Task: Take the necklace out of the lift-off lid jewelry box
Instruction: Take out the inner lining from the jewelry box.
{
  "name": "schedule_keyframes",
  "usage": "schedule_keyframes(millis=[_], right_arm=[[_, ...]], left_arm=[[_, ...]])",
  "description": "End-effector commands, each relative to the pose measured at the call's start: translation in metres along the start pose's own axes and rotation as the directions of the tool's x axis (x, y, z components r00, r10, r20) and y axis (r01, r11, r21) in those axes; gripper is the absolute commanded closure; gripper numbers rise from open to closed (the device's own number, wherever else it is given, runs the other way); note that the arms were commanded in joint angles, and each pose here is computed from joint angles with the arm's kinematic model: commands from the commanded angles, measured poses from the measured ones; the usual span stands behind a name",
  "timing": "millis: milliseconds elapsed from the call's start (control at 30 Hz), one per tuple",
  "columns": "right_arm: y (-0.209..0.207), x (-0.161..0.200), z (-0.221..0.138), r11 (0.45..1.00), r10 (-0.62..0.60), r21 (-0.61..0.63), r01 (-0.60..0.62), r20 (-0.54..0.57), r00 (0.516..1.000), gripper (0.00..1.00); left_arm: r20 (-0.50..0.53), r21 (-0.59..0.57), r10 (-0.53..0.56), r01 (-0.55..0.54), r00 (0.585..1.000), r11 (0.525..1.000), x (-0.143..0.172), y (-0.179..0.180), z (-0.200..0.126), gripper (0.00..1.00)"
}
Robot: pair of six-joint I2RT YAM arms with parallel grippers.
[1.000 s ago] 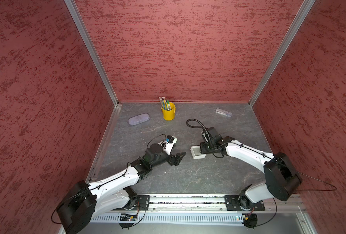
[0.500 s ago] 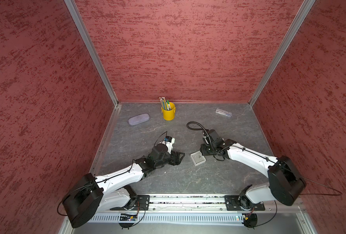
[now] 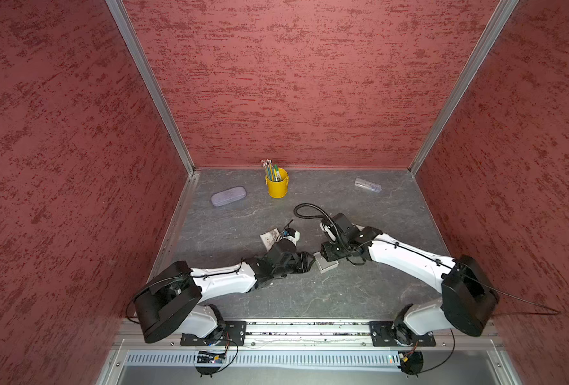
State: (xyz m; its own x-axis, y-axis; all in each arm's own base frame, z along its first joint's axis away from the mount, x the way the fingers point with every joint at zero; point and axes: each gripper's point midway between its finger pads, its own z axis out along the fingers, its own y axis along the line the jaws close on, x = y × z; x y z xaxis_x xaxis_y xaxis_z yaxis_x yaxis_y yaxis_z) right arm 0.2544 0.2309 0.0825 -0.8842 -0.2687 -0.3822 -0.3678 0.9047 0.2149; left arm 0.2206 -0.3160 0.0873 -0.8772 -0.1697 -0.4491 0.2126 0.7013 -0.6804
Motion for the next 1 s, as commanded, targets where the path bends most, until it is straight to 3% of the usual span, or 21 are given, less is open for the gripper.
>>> schedule_keyframes(millis=[0, 333, 967], right_arm=[[-0.004, 0.003, 0.003, 0.999, -0.014, 0.031, 0.014, -0.021, 1.0, 0.55], [-0.012, 0.013, 0.023, 0.997, -0.021, 0.069, 0.024, -0.045, 0.999, 0.46], [-0.017, 0.03, 0.052, 0.987, -0.038, 0.15, 0.053, -0.108, 0.993, 0.35]], left_arm=[[0.059, 0.033, -0.055, 0.053, 0.997, 0.998, -0.009, -0.014, 0.005, 0.55], [0.066, -0.027, -0.097, 0.099, 0.993, 0.995, 0.001, 0.005, 0.002, 0.62], [0.069, -0.029, -0.092, 0.094, 0.993, 0.995, 0.004, 0.01, 0.001, 0.63]])
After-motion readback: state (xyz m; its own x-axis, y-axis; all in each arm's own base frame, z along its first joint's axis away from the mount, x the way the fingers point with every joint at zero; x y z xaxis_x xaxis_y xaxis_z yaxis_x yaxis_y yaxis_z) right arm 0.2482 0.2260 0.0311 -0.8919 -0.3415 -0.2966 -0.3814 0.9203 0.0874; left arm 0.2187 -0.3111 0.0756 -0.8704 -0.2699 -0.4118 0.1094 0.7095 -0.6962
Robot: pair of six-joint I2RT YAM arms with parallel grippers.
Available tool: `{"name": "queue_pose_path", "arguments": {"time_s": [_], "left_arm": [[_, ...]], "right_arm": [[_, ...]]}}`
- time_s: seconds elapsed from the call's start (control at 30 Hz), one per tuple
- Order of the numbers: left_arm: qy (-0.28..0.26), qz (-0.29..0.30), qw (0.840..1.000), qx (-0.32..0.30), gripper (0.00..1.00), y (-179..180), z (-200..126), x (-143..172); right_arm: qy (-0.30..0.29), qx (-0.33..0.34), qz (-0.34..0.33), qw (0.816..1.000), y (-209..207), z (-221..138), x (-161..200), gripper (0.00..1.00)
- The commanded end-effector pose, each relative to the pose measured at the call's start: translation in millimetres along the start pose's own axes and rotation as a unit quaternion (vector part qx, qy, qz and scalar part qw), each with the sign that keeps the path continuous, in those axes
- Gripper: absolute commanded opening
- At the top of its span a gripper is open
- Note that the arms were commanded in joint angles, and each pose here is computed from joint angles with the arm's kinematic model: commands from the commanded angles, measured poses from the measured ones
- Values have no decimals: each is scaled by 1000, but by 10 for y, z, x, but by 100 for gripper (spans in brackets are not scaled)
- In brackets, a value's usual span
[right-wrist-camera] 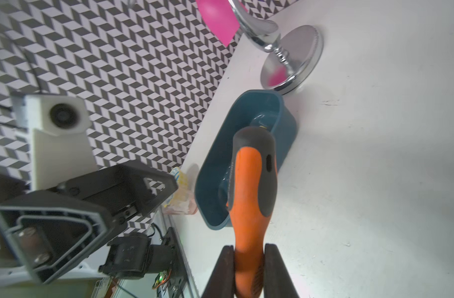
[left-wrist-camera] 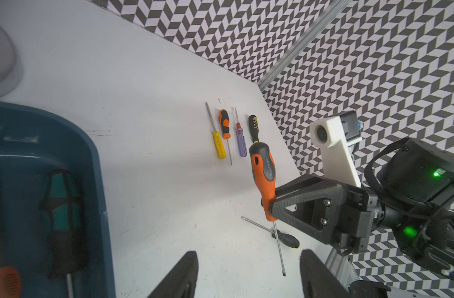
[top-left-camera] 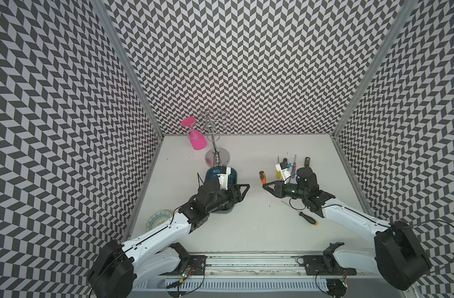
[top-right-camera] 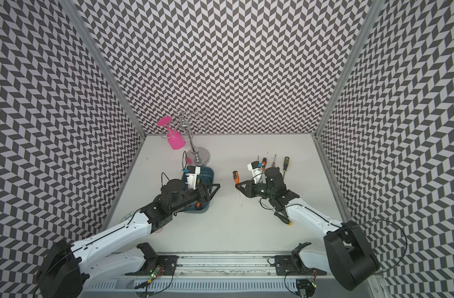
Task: Put the screwdriver on the desktop into the storage box
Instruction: Pick up the screwdriver from the center of the board.
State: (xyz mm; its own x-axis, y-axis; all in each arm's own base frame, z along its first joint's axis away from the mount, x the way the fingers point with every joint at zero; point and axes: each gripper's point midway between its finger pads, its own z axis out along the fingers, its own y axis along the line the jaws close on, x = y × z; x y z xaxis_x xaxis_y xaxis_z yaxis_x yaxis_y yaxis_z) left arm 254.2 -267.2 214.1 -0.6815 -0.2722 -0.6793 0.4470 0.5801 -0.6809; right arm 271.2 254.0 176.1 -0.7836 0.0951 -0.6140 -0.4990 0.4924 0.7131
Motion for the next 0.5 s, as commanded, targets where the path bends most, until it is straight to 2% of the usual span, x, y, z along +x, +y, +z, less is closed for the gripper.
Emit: {"name": "queue_pose_path", "arguments": {"time_s": [0.0,0.3,0.47], "left_arm": [[-26,11,997,77,66,-349,7,-196],[-26,5,992,123,66,-501,91,-204],[-26,9,989,144,61,-615,102,-181]], "right_arm": [[-29,-87,-41,995,456,-104,-129,14],[-31,-150,-45,987,771,-180,20,14],[-34,-167,-45,984,857,-202,46,14]]}}
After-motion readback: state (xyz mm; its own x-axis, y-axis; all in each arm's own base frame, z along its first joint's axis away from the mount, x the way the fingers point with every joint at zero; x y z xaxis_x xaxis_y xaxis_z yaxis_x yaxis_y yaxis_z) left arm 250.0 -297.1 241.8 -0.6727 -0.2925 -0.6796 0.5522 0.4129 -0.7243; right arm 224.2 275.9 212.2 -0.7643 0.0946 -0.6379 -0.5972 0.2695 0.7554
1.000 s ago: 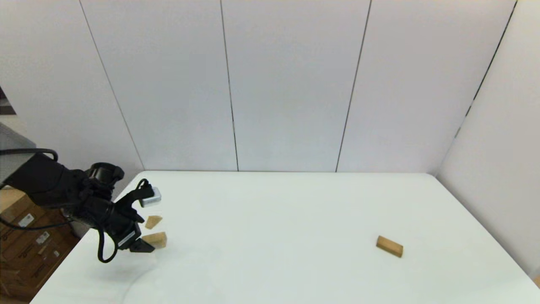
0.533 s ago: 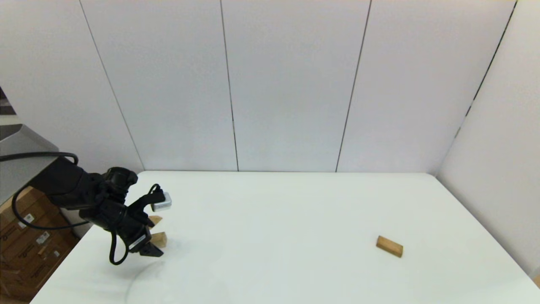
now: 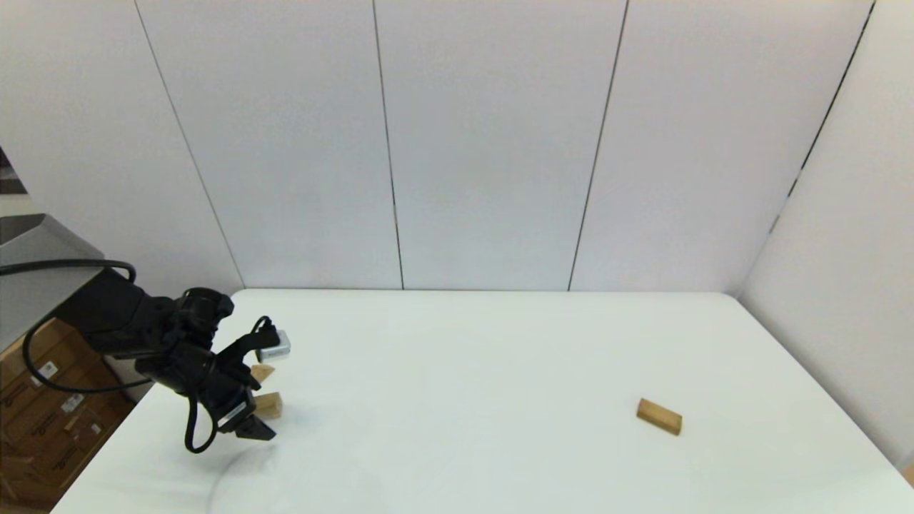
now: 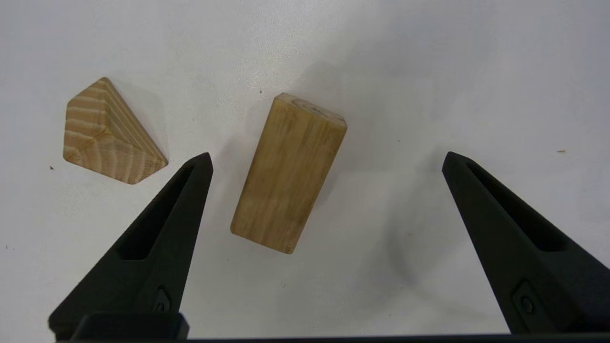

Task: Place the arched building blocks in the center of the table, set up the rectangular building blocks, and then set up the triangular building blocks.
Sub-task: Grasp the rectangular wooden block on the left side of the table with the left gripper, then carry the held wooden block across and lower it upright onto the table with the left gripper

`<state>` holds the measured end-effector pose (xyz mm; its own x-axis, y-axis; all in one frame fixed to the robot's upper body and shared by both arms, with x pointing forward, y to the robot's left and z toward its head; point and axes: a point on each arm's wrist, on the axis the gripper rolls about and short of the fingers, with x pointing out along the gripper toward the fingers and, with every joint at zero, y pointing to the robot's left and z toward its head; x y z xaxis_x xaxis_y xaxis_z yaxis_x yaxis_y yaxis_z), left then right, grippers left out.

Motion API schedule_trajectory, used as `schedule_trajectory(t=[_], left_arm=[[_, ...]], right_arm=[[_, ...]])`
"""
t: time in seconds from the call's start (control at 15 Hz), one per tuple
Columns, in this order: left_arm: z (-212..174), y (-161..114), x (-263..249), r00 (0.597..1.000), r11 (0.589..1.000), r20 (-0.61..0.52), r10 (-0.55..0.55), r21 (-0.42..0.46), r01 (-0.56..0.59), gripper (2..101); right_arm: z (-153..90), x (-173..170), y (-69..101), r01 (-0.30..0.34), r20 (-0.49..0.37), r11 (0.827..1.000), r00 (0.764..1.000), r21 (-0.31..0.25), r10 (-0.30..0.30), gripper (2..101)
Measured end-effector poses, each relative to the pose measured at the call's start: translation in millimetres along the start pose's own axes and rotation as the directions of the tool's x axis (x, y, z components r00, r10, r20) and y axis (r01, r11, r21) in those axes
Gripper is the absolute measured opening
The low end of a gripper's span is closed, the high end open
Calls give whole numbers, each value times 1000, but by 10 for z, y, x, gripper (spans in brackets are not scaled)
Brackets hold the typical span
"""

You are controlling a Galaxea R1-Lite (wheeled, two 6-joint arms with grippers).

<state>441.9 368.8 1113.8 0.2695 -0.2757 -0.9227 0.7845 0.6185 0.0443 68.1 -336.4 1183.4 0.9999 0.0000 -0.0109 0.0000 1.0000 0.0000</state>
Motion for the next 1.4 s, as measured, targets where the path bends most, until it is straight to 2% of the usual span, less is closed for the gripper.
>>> schedule_trajectory(t=[0.53, 0.73, 1.0, 1.07, 1.4], left_arm=[[-78, 49, -11, 998, 999, -48, 34, -21, -35, 978], [-81, 55, -16, 998, 999, -47, 37, -24, -38, 683], [-78, 66, -23, 998, 999, -45, 41, -26, -42, 433], [-78, 66, -22, 998, 999, -45, 41, -24, -42, 257], [-56, 58, -26, 999, 999, -37, 38, -20, -39, 258]], right_arm=[[0, 0, 0, 0, 0, 1000, 1000, 0, 0, 980], [-1, 0, 0, 0, 0, 1000, 1000, 0, 0, 980], [-1, 0, 0, 0, 0, 1000, 1000, 0, 0, 980], [-1, 0, 0, 0, 0, 1000, 1000, 0, 0, 980], [-1, 0, 0, 0, 0, 1000, 1000, 0, 0, 980]])
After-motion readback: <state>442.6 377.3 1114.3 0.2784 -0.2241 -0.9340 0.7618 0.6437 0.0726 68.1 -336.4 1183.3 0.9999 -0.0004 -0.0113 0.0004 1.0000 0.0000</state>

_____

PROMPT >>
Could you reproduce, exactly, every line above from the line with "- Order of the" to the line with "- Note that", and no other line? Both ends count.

RESULT BELOW >>
- Order of the numbers: left_arm: qy (-0.28..0.26), qz (-0.29..0.30), qw (0.840..1.000), qx (-0.32..0.30), gripper (0.00..1.00), y (-179..180), z (-200..126), x (-143..172); right_arm: qy (-0.30..0.29), qx (-0.33..0.34), qz (-0.34..0.33), qw (0.816..1.000), y (-209..207), z (-221..138), x (-161..200), gripper (0.00..1.00)
- The commanded end-effector pose, each relative to the pose measured at the call's start: translation in millimetres along the start pose's own axes and rotation as a unit quaternion (vector part qx, qy, qz and scalar part qw), each with the sign that keeps the path continuous, in those axes
- Gripper: absolute commanded opening
- At the top of its span a gripper is open
- Note that the arms were commanded in joint angles, and each pose here is computed from joint angles with the arm's kinematic model: commands from the commanded angles, measured poses from the measured ones

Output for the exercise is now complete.